▶ _WHAT YOU SHOULD DO_: Below are some records. How many of their lines contain the string "instance"? Give the number only.

▶ _EXERCISE DATA_:
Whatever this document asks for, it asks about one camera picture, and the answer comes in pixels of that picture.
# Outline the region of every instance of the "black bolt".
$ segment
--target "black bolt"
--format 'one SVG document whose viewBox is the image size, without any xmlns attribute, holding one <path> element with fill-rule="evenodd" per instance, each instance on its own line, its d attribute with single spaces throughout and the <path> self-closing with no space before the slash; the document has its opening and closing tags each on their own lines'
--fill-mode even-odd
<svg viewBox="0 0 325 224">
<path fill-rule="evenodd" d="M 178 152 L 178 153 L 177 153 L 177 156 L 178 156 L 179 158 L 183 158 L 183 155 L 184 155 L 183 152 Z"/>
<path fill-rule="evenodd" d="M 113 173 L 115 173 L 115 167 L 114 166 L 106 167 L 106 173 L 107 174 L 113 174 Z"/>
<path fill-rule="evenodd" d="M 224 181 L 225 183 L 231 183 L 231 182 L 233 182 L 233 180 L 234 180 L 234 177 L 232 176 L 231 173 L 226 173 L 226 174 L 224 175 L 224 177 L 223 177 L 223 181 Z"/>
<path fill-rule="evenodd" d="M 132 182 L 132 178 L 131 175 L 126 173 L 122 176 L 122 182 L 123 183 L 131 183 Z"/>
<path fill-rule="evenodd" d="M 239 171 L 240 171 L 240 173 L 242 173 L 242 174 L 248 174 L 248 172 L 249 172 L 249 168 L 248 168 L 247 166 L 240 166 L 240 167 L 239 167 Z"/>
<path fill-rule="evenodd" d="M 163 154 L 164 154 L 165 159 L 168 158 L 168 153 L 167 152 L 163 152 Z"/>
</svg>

▶ _RESPONSE TO THE TASK_: 2